_What to work on_:
Every line of the material is to be set down again without any change.

_Raw data_:
########################################

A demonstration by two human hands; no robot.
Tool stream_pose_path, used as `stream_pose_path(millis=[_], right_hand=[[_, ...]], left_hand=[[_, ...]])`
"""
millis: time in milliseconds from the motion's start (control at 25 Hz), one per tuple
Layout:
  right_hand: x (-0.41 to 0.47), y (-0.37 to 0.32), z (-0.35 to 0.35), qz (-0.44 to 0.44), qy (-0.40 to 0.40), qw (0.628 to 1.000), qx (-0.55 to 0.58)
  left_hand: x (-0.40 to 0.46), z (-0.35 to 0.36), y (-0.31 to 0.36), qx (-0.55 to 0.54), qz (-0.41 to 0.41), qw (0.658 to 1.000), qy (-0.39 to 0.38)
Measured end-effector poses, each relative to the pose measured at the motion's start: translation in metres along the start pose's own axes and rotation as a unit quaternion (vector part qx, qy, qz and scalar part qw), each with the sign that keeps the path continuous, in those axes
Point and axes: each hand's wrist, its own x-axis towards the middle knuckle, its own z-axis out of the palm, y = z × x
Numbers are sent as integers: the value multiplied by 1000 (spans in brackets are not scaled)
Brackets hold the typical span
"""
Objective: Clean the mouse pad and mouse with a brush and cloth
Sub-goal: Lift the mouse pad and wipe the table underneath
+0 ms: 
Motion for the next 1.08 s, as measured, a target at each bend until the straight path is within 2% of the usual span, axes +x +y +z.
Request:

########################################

_Expected answer_:
A demonstration by two human hands; no robot.
Tool stream_pose_path, used as `stream_pose_path(millis=[_], right_hand=[[_, ...]], left_hand=[[_, ...]])`
"""
millis: time in milliseconds from the motion's start (control at 25 Hz), one per tuple
Layout:
  right_hand: x (-0.41 to 0.47), y (-0.37 to 0.32), z (-0.35 to 0.35), qz (-0.44 to 0.44), qy (-0.40 to 0.40), qw (0.628 to 1.000), qx (-0.55 to 0.58)
  left_hand: x (-0.40 to 0.46), z (-0.35 to 0.36), y (-0.31 to 0.36), qx (-0.55 to 0.54), qz (-0.41 to 0.41), qw (0.658 to 1.000), qy (-0.39 to 0.38)
Measured end-effector poses, each relative to the pose measured at the motion's start: translation in metres along the start pose's own axes and rotation as a unit quaternion (vector part qx, qy, qz and scalar part qw), each with the sign that keeps the path continuous, in those axes
Point and axes: each hand's wrist, its own x-axis towards the middle knuckle, its own z-axis out of the palm, y = z × x
Numbers are sent as integers: the value multiplied by 1000 (spans in brackets are not scaled)
Brackets hold the typical span
"""
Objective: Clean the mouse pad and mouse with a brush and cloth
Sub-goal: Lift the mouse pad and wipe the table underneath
+0 ms: 
Motion for the next 1.08 s, as measured, a target at each bend until the straight path is within 2% of the usual span, axes +x +y +z.
Request:

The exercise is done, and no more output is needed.